* Task instructions: Go through the data underneath and copy every line exactly.
"""
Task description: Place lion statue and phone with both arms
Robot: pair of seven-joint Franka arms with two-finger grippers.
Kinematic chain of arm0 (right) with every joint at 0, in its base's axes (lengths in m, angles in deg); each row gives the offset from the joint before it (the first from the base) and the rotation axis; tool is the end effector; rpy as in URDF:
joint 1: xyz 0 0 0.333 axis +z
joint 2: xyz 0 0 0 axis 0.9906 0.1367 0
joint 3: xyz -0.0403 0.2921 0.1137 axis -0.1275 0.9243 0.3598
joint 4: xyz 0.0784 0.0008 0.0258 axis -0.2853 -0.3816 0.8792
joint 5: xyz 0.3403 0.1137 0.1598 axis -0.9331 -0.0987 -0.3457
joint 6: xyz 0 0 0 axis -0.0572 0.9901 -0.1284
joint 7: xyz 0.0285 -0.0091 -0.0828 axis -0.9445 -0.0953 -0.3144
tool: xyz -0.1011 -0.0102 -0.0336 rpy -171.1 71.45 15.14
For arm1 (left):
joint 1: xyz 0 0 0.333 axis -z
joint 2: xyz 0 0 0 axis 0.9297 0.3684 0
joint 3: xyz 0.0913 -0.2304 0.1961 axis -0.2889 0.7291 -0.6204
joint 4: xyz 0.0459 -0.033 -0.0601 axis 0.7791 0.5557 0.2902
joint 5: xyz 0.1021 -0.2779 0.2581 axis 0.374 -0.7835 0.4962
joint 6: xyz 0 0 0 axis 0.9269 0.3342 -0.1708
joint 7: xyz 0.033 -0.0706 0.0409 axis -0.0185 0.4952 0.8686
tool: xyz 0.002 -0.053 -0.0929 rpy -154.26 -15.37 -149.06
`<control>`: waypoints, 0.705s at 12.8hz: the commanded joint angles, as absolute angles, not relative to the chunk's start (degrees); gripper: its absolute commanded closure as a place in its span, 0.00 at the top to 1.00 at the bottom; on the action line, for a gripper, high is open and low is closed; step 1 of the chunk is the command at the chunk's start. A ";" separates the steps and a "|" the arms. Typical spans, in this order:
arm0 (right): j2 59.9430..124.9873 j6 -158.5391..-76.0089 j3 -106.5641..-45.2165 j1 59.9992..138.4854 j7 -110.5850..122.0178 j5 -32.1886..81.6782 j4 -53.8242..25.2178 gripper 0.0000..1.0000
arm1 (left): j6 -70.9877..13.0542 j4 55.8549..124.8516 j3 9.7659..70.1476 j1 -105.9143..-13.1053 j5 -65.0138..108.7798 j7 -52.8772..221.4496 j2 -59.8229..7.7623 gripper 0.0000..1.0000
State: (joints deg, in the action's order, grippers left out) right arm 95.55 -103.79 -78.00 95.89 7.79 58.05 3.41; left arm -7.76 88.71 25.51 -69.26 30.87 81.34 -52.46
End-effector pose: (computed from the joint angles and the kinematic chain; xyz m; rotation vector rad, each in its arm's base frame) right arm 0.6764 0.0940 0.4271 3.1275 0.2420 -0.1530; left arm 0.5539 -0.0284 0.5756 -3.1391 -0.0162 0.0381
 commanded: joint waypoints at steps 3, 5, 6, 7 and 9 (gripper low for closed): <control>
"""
* Solved exercise:
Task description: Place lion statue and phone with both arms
Robot: pair of seven-joint Franka arms with two-finger grippers.
Kinematic chain of arm0 (right) with every joint at 0, in its base's axes (lengths in m, angles in deg); each row gives the offset from the joint before it (the first from the base) and the rotation axis; tool is the end effector; rpy as in URDF:
joint 1: xyz 0 0 0.333 axis +z
joint 2: xyz 0 0 0 axis 0.9906 0.1367 0
joint 3: xyz -0.0403 0.2921 0.1137 axis -0.1275 0.9243 0.3598
joint 4: xyz 0.0784 0.0008 0.0258 axis -0.2853 -0.3816 0.8792
joint 5: xyz 0.3403 0.1137 0.1598 axis -0.9331 -0.0987 -0.3457
joint 6: xyz 0 0 0 axis -0.0572 0.9901 -0.1284
joint 7: xyz 0.0285 -0.0091 -0.0828 axis -0.9445 -0.0953 -0.3144
tool: xyz -0.1011 -0.0102 -0.0336 rpy -171.1 71.45 15.14
For arm1 (left):
joint 1: xyz 0 0 0.333 axis -z
joint 2: xyz 0 0 0 axis 0.9297 0.3684 0
joint 3: xyz 0.0913 -0.2304 0.1961 axis -0.2889 0.7291 -0.6204
joint 4: xyz 0.0459 -0.033 -0.0601 axis 0.7791 0.5557 0.2902
joint 5: xyz 0.1021 -0.2779 0.2581 axis 0.374 -0.7835 0.4962
joint 6: xyz 0 0 0 axis 0.9269 0.3342 -0.1708
joint 7: xyz 0.033 -0.0706 0.0409 axis -0.0185 0.4952 0.8686
tool: xyz 0.002 -0.053 -0.0929 rpy -154.26 -15.37 -149.06
`<control>`: waypoints, 0.705s at 12.8hz: the commanded joint angles, as absolute angles, not relative to the chunk's start (degrees); gripper: its absolute commanded closure as a place in its span, 0.00 at the top to 1.00 at the bottom; on the action line, for a gripper, high is open and low is closed; step 1 of the chunk is the command at the chunk's start. A ";" separates the steps and a "|" the arms. Typical spans, in this order:
arm0 (right): j2 59.9430..124.9873 j6 -158.5391..-76.0089 j3 -106.5641..-45.2165 j1 59.9992..138.4854 j7 -110.5850..122.0178 j5 -32.1886..81.6782 j4 -53.8242..25.2178 gripper 0.0000..1.0000
arm1 (left): j6 -70.9877..13.0542 j4 55.8549..124.8516 j3 9.7659..70.1476 j1 -105.9143..-13.1053 j5 -65.0138..108.7798 j7 -52.8772..221.4496 j2 -59.8229..7.7623 gripper 0.0000..1.0000
State: (joints deg, in the action's order, grippers left out) right arm 95.55 -103.79 -78.00 95.89 7.79 58.05 3.41; left arm -7.76 88.71 25.51 -69.26 30.87 81.34 -52.46
End-effector pose: (computed from the joint angles and the kinematic chain; xyz m; rotation vector rad, each in its arm's base frame) right arm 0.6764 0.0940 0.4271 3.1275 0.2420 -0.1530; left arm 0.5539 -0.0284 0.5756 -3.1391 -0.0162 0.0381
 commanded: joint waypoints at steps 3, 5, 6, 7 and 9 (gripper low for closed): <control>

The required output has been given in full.